* _YOUR INSTRUCTIONS_: Repeat the data exactly, so that every line matches the original.

* _DATASET EXTRACT_:
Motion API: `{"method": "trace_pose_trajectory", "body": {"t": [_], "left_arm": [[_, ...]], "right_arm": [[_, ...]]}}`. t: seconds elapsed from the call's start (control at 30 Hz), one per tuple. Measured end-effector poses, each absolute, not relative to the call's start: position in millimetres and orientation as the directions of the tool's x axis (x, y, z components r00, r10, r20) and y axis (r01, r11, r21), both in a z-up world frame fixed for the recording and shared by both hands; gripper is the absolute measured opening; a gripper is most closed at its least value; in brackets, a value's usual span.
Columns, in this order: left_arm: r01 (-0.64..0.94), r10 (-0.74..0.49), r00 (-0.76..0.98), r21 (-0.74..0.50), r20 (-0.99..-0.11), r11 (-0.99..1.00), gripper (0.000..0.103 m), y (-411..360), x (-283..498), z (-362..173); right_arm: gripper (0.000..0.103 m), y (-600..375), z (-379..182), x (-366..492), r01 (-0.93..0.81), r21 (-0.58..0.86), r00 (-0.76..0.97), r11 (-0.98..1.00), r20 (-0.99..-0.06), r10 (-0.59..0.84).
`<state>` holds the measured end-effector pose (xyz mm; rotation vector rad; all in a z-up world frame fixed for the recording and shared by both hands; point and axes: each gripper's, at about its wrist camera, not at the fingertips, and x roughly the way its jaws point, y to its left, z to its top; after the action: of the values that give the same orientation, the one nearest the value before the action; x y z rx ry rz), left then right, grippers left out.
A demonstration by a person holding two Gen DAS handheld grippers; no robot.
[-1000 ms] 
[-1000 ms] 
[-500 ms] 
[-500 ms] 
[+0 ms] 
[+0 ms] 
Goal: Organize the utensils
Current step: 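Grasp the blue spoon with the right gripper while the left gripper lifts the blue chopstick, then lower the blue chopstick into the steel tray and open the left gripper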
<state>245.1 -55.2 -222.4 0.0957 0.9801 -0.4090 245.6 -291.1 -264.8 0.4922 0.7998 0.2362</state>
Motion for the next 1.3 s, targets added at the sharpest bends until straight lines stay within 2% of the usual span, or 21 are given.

* _OUTPUT FOR THIS EXERCISE_:
Motion API: `{"method": "trace_pose_trajectory", "body": {"t": [_], "left_arm": [[_, ...]], "right_arm": [[_, ...]]}}`. t: seconds elapsed from the call's start (control at 30 Hz), one per tuple. Measured end-effector poses, each absolute, not relative to the call's start: position in millimetres and orientation as the directions of the tool's x axis (x, y, z components r00, r10, r20) and y axis (r01, r11, r21), both in a z-up world frame fixed for the recording and shared by both hands; gripper is the absolute measured opening; a gripper is most closed at its least value; in brackets, a value's usual span.
Columns, in this order: left_arm: r01 (-0.64..0.94), r10 (-0.74..0.49), r00 (-0.76..0.98), r21 (-0.74..0.50), r20 (-0.99..-0.11), r11 (-0.99..1.00), gripper (0.000..0.103 m), y (-411..360), x (-283..498), z (-362..173); right_arm: gripper (0.000..0.103 m), y (-600..375), z (-379..182), x (-366..492), r01 (-0.93..0.81), r21 (-0.58..0.86), r00 (-0.76..0.97), r11 (-0.98..1.00), r20 (-0.99..-0.06), r10 (-0.59..0.84).
`<state>` holds the measured end-effector pose (xyz mm; rotation vector rad; all in a z-up world frame fixed for the recording and shared by both hands; point and axes: each gripper's, at about its wrist camera, not at the fingertips, and x roughly the way its jaws point, y to its left, z to its top; after the action: of the values that give the same orientation, the one nearest the value before the action; x y z rx ry rz), left then right, grippers left out.
A demonstration by a person holding two Gen DAS handheld grippers; no robot.
[-1000 ms] 
[-1000 ms] 
[-500 ms] 
[-500 ms] 
[+0 ms] 
[+0 ms] 
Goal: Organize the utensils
Current step: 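Grasp the blue spoon with the right gripper while the left gripper lifts the blue chopstick, then lower the blue chopstick into the steel tray and open the left gripper
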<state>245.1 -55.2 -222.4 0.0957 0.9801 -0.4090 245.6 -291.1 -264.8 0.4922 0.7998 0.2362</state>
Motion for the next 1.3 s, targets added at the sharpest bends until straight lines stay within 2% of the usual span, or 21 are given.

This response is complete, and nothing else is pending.